Tutorial: Save results and orchestrate tasks
This tutorial provides step-by-step instructions for saving job results to the RESULTS table within a project. It also covers how to use tasks to orchestrate workloads between Snoweaver and your data pipelines.
For details on the REST API endpoints used in this tutorial, please refer to the following documentation pages:
Prerequisites
Before continuing with this tutorial, ensure you have completed the following prerequisites:
Create test accounts in Salesfoce with the upsert job
We’ll create 500 test accounts in our Salesforce sandbox for this tutorial, using the upsert job from the previous tutorial with the Snowflake sample database.
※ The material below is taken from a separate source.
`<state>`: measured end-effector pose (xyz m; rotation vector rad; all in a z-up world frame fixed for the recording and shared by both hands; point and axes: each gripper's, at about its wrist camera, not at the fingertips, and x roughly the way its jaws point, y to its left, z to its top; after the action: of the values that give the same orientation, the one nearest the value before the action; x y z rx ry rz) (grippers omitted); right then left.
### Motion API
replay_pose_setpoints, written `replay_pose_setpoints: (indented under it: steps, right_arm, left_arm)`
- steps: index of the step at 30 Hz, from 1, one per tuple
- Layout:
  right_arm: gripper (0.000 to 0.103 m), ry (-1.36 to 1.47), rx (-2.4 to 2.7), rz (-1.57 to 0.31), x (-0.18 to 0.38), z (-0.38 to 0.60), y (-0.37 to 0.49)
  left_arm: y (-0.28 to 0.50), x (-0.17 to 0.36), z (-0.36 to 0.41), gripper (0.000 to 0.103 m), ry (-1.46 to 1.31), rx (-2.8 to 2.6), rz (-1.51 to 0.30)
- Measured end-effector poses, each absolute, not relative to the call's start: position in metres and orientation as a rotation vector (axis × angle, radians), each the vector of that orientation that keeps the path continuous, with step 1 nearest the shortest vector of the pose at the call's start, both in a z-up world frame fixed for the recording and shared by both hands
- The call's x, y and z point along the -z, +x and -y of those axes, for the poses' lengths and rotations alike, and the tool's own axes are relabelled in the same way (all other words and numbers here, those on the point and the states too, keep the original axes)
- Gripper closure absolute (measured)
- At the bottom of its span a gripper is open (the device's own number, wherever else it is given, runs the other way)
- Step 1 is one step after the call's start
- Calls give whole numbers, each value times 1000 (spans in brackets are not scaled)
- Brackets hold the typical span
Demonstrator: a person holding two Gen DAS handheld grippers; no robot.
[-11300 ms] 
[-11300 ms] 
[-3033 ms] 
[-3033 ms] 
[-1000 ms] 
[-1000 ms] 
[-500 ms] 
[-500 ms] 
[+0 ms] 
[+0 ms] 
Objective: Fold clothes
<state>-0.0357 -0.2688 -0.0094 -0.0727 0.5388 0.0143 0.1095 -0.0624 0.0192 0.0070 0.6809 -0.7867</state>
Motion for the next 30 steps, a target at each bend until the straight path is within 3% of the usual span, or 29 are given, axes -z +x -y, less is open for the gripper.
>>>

Open a Snowflake worksheet and execute the statements below with a role that has the required privileges. You may use the AccountAdmin role if working in a sandbox environment:
-- import the sample database CREATE DATABASE IF NOT EXISTS SNOWFLAKE_SAMPLE_DATA FROM SHARE SFC_SAMPLES.SAMPLE_DATA; GRANT IMPORTED PRIVILEGES ON DATABASE SNOWFLAKE_SAMPLE_DATA TO ROLE PUBLIC; USE ROLE LEARN_DEV_DEVELOPER; USE SCHEMA LEARN_SW.DEV; -- set up the source table for test accounts CREATE OR REPLACE TABLE TPCH_UPSERTED_ACCOUNTS AS SELECT TOP 500 'Account' AS OBJECT, 'customExtIdField__c' AS EXTERNAL_ID_FIELD, TO_VARCHAR(C_CUSTKEY) as EXTERNAL_ID, OBJECT_CONSTRUCT('Name',C_NAME ,'Type','New Customer') as RECORD FROM SNOWFLAKE_SAMPLE_DATA.TPCH_SF1.CUSTOMER ORDER BY C_CUSTKEY;
Run the following statement to create the test accounts. This process will take approximately 1 minute.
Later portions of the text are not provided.